L’obiettivo per il 2014? Del problematico, allenarmi a cogliere il lato stimolante, per cambiare in meglio; della vita saper vedere, e incoraggiare a cogliere e raccontare, i frammenti di luce, anche nei giorni di pioggia. Un progetto di lavoro su di sé, ma anche una ricerca di stile nei rapporti umani, che mi fa piacere condividere con gli amici, lettrici e lettori.
Al liceo i miei amici dicevano: «La Ale non è una che vede il bicchiere mezzo pieno quando è mezzo vuoto. Lo vede pieno anche se non c’è dentro niente… lei sogna!». Perché no? In tempi duri, il cercare il lato positivo della vita diventa un esercizio necessario. Prezioso per il presente e per coltivare una buona energia verso il futuro. Meglio se con qualche sogno, piccolo o grande, da realizzare. Si inizia dalle piccole cose, a portata di tutti: un raggio di sole, ancor più gradito d’inverno. I giochi e le tenerezze di un gatto o di un cane amato. Un figlio o un nipotino cui chiedere con un sorriso: «Tesoro, che cosa hai fatto di bello oggi?», ascoltandolo con affettuosa attenzione mentre racconta. Un buon sonno. Una bella doccia calda. Una dolce colazione. Un “buongiorno!” gentile e ricambiato. Un «Tu come stai?» chiesto con tenera sollecitudine. Una telefonata che regala un sorriso. Un apprezzamento inatteso, regalato o ricevuto. Molti lo fanno già, per carattere o educazione: una fortuna per sé e per chi li circonda.
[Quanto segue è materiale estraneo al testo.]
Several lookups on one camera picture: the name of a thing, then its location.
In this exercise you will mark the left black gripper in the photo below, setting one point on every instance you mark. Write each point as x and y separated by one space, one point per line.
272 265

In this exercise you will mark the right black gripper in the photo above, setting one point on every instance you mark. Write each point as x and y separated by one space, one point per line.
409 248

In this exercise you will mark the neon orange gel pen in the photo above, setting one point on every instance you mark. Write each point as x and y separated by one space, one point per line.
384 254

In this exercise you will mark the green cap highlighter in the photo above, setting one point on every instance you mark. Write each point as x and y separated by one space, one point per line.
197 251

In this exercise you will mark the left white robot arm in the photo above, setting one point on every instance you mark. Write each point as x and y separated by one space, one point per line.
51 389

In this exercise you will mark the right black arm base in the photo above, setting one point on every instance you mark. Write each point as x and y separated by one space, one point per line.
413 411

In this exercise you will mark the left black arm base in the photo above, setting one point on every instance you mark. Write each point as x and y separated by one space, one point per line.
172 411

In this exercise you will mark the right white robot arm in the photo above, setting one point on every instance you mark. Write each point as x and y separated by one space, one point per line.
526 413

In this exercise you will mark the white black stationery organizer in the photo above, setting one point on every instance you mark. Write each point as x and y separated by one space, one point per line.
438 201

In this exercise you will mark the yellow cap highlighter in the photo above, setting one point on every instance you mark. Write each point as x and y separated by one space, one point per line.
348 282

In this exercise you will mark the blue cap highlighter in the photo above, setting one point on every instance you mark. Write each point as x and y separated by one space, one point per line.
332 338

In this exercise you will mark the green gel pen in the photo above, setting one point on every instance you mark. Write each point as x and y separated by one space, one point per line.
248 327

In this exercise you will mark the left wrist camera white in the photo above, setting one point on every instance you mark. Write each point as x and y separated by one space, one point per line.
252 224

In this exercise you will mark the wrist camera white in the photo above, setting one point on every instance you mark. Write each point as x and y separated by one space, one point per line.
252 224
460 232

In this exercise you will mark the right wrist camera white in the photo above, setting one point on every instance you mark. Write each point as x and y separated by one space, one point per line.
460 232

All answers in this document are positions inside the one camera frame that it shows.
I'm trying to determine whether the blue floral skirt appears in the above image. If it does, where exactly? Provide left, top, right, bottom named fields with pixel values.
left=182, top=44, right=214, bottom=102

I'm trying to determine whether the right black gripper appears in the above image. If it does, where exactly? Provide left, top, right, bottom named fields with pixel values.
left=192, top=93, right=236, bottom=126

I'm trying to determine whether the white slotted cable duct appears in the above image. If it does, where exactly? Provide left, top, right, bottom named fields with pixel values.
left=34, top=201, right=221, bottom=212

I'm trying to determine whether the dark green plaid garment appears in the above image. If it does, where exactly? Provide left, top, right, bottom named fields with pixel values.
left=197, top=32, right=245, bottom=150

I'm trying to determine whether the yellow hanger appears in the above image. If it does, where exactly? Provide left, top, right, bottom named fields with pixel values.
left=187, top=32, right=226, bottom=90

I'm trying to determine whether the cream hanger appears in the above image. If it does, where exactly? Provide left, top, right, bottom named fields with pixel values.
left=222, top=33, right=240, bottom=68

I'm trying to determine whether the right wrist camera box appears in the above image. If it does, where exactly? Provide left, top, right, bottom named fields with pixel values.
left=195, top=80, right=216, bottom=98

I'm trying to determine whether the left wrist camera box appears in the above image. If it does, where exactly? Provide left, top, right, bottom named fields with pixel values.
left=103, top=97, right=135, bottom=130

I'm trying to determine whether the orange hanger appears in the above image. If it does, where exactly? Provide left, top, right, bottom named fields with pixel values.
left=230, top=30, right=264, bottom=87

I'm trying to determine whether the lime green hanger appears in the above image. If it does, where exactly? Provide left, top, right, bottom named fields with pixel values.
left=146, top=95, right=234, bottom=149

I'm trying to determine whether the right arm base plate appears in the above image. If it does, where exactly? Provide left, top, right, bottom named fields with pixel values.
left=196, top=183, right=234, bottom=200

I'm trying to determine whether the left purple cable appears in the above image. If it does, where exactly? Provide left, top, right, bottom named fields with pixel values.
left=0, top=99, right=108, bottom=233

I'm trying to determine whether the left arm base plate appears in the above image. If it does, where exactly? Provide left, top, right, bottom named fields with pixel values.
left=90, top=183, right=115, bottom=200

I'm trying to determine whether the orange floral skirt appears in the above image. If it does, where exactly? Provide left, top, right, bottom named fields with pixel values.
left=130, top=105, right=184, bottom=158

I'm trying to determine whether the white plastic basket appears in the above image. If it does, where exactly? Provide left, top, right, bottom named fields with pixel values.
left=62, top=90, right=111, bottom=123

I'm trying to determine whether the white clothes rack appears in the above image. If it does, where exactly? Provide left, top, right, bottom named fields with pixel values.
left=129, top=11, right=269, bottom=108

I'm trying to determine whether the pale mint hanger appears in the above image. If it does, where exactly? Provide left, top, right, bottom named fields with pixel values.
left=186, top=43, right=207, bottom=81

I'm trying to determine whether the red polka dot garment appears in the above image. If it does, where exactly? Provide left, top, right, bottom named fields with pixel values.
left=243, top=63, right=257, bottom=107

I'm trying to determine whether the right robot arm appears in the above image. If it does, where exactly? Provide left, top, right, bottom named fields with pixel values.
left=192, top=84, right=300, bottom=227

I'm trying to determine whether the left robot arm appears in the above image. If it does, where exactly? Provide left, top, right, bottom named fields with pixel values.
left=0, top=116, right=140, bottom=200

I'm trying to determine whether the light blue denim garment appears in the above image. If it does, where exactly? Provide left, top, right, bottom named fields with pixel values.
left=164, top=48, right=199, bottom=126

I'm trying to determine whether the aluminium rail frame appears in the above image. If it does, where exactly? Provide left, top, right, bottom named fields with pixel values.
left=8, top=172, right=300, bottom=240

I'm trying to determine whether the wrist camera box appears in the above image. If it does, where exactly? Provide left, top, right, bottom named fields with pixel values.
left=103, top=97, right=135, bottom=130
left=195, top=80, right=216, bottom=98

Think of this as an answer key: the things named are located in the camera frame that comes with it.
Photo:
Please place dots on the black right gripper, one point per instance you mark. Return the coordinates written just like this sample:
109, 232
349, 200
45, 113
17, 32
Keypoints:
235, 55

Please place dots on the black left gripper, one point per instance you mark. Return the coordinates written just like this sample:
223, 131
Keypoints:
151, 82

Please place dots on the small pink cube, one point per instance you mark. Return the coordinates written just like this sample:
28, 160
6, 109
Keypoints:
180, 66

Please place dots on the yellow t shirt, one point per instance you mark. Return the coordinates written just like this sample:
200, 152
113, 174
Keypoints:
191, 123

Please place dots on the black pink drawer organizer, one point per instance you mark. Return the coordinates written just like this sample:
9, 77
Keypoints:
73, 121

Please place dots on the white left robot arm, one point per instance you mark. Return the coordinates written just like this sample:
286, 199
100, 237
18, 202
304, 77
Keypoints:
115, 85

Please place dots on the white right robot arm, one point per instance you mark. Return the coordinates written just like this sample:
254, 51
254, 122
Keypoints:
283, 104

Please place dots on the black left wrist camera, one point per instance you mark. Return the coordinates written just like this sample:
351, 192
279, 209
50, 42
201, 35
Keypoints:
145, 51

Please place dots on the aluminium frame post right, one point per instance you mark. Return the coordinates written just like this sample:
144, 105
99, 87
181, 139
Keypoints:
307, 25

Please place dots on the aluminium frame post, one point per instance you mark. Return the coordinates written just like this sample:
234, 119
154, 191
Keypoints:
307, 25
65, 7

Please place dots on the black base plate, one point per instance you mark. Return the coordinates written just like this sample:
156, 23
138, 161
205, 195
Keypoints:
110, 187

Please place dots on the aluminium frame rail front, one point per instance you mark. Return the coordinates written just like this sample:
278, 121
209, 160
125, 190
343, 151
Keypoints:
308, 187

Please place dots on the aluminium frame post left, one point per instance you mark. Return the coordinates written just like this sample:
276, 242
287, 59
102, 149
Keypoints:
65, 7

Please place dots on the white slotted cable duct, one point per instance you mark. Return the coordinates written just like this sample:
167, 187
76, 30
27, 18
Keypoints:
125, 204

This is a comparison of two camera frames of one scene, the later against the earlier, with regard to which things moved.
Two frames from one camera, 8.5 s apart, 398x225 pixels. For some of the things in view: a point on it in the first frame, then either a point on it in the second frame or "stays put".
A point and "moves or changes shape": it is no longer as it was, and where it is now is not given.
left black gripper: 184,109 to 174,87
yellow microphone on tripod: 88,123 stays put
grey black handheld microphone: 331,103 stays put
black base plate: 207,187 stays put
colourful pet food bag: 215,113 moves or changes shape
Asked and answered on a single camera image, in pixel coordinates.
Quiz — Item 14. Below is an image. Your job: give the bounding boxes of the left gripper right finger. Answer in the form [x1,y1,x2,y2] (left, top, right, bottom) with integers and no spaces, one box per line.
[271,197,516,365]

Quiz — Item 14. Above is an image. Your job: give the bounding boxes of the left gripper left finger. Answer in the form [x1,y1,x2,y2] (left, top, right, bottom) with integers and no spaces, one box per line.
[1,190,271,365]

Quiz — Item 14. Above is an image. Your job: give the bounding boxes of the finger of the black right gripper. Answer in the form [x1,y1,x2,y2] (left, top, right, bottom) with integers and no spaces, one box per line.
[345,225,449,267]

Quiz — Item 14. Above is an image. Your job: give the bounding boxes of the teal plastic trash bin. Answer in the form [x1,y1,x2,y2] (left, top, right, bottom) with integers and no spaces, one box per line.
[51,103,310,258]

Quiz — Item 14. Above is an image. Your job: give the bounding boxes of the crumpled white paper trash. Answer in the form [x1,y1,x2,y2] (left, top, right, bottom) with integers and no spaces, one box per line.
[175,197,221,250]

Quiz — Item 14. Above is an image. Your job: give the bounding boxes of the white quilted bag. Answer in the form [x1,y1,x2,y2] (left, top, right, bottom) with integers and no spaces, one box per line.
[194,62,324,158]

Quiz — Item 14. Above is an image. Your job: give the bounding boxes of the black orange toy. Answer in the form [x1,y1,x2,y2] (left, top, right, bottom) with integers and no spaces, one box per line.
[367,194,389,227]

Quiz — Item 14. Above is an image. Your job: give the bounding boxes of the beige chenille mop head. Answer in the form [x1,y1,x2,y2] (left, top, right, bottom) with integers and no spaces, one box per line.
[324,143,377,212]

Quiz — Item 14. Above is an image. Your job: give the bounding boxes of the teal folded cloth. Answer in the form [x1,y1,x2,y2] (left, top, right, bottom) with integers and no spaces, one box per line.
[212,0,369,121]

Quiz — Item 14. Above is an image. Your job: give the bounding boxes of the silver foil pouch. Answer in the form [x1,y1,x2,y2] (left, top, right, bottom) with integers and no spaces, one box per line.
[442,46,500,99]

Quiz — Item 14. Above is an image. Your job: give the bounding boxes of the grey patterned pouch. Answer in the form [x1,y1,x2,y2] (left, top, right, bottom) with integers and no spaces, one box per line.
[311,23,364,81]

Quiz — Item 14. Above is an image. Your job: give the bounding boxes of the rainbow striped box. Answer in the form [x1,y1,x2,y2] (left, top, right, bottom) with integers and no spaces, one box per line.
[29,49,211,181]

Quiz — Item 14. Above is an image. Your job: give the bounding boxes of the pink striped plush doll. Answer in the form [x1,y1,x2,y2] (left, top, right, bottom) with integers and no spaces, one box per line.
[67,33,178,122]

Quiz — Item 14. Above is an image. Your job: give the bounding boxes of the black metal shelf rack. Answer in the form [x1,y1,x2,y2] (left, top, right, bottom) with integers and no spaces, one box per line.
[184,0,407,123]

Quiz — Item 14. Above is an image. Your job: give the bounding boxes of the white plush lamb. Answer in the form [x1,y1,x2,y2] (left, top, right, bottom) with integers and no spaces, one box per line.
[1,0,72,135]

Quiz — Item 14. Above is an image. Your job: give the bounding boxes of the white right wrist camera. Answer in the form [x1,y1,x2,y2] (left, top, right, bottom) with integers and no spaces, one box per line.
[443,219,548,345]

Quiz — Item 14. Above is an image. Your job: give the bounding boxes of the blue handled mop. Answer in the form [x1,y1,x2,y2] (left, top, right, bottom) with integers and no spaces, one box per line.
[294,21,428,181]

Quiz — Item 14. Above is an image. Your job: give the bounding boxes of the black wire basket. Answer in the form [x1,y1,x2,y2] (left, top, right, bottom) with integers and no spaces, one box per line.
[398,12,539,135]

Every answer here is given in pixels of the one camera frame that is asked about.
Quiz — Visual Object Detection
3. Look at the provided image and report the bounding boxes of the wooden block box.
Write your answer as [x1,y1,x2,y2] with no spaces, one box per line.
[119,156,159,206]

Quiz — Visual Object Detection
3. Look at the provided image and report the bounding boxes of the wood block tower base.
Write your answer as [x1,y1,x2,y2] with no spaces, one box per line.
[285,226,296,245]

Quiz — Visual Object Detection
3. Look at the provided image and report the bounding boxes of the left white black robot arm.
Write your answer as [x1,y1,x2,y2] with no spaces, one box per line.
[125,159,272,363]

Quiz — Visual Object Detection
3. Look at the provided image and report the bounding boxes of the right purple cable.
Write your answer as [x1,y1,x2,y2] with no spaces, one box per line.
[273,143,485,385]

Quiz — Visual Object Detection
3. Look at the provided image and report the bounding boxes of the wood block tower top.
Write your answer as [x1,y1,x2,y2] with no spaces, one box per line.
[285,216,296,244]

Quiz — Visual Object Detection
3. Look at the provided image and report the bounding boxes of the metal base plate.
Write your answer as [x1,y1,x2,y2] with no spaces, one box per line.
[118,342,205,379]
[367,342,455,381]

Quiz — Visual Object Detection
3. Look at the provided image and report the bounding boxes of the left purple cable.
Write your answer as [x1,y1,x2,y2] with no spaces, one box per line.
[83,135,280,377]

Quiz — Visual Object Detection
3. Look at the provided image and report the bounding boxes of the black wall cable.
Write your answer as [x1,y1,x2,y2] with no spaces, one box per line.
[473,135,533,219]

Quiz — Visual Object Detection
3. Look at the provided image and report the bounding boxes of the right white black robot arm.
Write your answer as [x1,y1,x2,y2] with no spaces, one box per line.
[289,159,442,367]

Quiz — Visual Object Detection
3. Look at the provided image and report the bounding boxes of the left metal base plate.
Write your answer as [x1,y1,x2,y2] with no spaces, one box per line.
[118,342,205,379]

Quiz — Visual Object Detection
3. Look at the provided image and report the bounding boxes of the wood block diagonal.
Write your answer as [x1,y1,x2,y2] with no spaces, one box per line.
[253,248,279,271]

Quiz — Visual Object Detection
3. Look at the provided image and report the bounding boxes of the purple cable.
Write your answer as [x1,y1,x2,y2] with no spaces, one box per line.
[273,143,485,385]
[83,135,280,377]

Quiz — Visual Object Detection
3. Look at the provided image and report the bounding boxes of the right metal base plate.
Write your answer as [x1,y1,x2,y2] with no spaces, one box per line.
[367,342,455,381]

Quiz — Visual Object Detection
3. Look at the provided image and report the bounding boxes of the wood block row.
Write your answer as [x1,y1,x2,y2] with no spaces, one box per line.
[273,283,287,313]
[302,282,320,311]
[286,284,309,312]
Un aspetto tuttavia mi ha fatto molto riflettere nell’ultimo anno: la tendenza a raccontare di sé, o del mondo, solo il negativo. «Così mi sfogo!», è la motivazione principale. La neurobiologia ci svela tuttavia che questo riparlare del negativo dell’esistenza non è affatto sano. Anzi. In realtà, quando parliamo di cose che ci turbano, ci feriscono, ci deprimono, attiviamo sul negativo sia il cervello, sia il corpo. Nell’ordine, il sistema neurovegetativo: aumentano gli ormoni dello stress, adrenalina e cortisolo, tanto più se siamo direttamente colpiti da quello che raccontiamo. Aumentano la pressione sanguigna e la tensione muscolare, si contrae lo stomaco: tutto in noi partecipa al racconto rivivendo esattamente la situazione negativa precedente. In parallelo, si attiva il sistema emotivo affettivo: ri-aumentano i sentimenti di collera, di rabbia, di umiliazione. Si attiva il motorio: e tutto il corpo si prepara all’aggressione (simbolica se non reale). Si attiva il cognitivo e la mente si avvita nella voglia di vendetta, nella ricerca della parola sferzante, della cattiveria di ritorno, della ritorsione… Perché avvelenarsi da soli così?
La prima mossa intelligente è eliminare sul nascere i ricordi e le emozioni negative. Scegliere di stare sul positivo diventa una strategia vincente per comunicare e vivere meglio. Perché accende le aree cerebrali che scrivono la ricompensa, ossia ciò che ci rende felici; aumenta le endorfine, che sono le nostre molecole della gioia; attiva ricordi ed emozioni gratificanti. Irradia positività e luce, invece che nero e ombra. Ci aiuta a vivere più sani, sia dal punto di vista fisico (molti studi dimostrano che i depressi si ammalano di più e muoiono prima) sia affettivo: perché gli altri, piccoli e adulti d’ogni età, stanno molto meglio con noi.
L’obiettivo per il 2014? Del problematico, allenarmi a cogliere il lato stimolante, per cambiare in meglio; della vita saper vedere, e incoraggiare a cogliere e raccontare, i frammenti di luce, anche nei giorni di pioggia. Un progetto di lavoro su di sé, ma anche una ricerca di stile nei rapporti umani, che mi fa piacere condividere con gli amici, lettrici e lettori.